Exactly the lines from the first line of the listing through the line containing "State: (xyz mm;" should appear in the output, unchanged.

:: Supplied data

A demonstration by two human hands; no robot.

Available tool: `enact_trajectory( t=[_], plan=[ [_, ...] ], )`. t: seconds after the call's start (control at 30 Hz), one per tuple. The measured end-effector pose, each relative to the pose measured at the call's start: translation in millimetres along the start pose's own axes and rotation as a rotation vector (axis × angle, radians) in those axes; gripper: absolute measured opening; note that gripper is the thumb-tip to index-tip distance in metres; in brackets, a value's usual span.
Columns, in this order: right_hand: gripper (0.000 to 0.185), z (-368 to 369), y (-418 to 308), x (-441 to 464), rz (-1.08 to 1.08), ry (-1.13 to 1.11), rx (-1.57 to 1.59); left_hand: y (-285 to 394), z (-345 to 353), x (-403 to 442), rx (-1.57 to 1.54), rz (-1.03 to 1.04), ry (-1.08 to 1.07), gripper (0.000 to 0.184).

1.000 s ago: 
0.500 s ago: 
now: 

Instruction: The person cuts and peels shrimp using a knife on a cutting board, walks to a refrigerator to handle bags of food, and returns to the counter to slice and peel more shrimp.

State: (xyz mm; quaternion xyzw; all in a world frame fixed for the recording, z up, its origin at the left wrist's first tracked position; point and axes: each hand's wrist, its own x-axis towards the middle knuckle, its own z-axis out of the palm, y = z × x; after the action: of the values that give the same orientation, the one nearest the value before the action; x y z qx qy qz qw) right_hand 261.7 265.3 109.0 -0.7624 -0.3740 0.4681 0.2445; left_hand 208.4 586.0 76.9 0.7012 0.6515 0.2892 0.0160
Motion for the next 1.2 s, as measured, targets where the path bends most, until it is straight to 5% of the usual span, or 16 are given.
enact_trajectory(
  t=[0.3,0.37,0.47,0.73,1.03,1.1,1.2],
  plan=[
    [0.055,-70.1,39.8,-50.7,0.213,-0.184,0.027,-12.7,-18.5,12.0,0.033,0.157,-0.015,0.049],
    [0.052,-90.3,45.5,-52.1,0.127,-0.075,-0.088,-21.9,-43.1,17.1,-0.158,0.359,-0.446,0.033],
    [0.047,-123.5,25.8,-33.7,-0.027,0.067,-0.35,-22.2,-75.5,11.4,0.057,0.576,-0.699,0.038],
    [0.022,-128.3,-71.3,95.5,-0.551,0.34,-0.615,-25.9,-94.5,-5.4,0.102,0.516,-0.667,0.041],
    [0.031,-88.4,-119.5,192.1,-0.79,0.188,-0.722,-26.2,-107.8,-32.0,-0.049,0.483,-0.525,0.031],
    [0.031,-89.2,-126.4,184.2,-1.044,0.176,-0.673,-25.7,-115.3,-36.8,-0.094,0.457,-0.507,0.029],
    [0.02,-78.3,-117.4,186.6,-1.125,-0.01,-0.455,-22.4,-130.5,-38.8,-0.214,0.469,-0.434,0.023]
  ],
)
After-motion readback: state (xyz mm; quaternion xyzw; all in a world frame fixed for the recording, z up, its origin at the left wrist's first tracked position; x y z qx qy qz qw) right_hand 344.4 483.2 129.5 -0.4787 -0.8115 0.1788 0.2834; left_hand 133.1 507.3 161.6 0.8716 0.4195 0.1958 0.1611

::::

Task answer
A demonstration by two human hands; no robot.

Available tool: `enact_trajectory( t=[_], plan=[ [_, ...] ], )`. t: seconds after the call's start (control at 30 Hz), one per tuple. The measured end-effector pose, each relative to the pose measured at the call's start: translation in millimetres along the start pose's own axes and rotation as a rotation vector (axis × angle, radians) in those axes; gripper: absolute measured opening; note that gripper is the thumb-tip to index-tip distance in metres; in brackets, a value's usual span.
Columns, in this order: right_hand: gripper (0.000 to 0.185), z (-368 to 369), y (-418 to 308), x (-441 to 464), rz (-1.08 to 1.08), ry (-1.13 to 1.11), rx (-1.57 to 1.59); left_hand: y (-285 to 394), z (-345 to 353), x (-403 to 442), rx (-1.57 to 1.54), rz (-1.03 to 1.04), ry (-1.08 to 1.07), gripper (0.000 to 0.184).

1.000 s ago: 
0.500 s ago: 
now: 

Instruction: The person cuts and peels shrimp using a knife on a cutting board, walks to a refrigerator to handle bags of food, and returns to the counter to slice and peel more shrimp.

State: (xyz mm; quaternion xyzw; all in a world frame fixed for the recording, z up, its origin at the left wrist's first tracked position; point and axes: each hand's wrist, its own x-axis towards the middle knuckle, its own z-axis out of the palm, y = z × x; after the action: of the values that give the same orientation, the one nearest the value before the action; x y z qx qy qz qw) right_hand 261.7 265.3 109.0 -0.7624 -0.3740 0.4681 0.2445; left_hand 208.4 586.0 76.9 0.7012 0.6515 0.2892 0.0160

That completes the exercise.